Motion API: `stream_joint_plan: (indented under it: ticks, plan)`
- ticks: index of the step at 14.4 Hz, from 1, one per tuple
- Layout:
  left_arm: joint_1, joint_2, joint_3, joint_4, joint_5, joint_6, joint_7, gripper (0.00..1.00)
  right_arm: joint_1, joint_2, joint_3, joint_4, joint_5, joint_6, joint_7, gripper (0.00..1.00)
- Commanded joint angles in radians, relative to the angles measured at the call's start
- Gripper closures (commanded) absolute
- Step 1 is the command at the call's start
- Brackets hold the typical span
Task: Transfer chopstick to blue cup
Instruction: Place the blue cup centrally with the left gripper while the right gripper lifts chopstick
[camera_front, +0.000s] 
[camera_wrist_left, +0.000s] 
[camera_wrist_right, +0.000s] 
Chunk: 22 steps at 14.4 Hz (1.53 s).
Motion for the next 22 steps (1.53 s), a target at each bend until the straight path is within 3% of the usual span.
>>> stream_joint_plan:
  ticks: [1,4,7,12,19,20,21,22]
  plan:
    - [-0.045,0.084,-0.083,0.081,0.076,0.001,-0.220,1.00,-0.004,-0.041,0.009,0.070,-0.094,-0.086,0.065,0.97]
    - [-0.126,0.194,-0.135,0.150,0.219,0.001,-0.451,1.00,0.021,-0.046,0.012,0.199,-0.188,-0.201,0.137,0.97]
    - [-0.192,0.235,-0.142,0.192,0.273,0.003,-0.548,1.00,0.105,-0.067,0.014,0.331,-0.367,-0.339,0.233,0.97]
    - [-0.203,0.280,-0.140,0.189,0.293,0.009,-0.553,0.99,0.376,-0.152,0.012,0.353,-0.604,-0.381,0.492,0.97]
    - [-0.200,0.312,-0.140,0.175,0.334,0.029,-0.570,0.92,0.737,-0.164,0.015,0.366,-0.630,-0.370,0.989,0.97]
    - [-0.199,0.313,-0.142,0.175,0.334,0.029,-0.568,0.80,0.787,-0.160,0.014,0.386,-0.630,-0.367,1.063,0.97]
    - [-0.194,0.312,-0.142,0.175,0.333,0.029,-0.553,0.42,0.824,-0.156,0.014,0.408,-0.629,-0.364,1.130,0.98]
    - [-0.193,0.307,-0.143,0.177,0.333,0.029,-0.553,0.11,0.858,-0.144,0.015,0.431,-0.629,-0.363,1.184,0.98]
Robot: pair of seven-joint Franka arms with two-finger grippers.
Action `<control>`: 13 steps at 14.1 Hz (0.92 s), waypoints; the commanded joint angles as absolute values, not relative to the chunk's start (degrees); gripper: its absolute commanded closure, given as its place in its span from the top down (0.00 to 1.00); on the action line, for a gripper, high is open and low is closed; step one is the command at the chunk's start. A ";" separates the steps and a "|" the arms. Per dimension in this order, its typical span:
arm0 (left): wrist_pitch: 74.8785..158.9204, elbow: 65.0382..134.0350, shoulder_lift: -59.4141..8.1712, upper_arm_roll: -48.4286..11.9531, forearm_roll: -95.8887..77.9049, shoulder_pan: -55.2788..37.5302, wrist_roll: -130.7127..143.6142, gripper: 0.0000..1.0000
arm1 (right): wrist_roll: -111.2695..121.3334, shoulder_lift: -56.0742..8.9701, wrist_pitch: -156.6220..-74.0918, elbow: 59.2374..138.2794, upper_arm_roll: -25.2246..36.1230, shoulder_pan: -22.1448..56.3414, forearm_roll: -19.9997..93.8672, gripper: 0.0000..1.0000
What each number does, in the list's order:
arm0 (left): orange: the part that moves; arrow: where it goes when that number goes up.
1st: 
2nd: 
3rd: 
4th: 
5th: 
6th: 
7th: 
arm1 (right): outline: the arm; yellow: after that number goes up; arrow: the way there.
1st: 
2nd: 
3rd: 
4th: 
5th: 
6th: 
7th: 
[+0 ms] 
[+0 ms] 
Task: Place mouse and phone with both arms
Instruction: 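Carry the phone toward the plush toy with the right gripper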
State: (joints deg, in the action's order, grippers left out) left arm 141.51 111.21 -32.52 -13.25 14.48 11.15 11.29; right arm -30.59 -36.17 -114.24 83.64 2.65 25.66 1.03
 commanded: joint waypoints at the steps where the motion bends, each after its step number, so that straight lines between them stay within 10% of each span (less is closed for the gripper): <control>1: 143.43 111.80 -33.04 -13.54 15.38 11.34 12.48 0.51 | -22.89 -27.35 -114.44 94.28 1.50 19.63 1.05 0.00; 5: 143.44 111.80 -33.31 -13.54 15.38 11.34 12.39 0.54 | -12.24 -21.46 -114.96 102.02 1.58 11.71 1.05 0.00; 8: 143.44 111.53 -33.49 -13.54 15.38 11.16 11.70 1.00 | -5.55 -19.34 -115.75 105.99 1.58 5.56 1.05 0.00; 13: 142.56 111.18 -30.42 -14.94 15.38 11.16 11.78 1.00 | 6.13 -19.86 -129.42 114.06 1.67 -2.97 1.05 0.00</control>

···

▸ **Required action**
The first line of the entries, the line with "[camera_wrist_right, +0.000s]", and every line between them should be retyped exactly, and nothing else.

▸ **Result of this exercise**
Motion API: `stream_joint_plan: (indented under it: ticks, plan)`
- ticks: index of the step at 14.4 Hz, from 1, one per tuple
- Layout:
  left_arm: joint_1, joint_2, joint_3, joint_4, joint_5, joint_6, joint_7, gripper (0.00..1.00)
  right_arm: joint_1, joint_2, joint_3, joint_4, joint_5, joint_6, joint_7, gripper (0.00..1.00)
- Commanded joint angles in radians, relative to the angles measured at the call's start
- Gripper closures (commanded) absolute
- Step 1 is the command at the call's start
- Brackets hold the typical span
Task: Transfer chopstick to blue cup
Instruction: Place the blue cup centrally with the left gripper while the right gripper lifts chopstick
[camera_front, +0.000s] 
[camera_wrist_left, +0.000s] 
[camera_wrist_right, +0.000s] 

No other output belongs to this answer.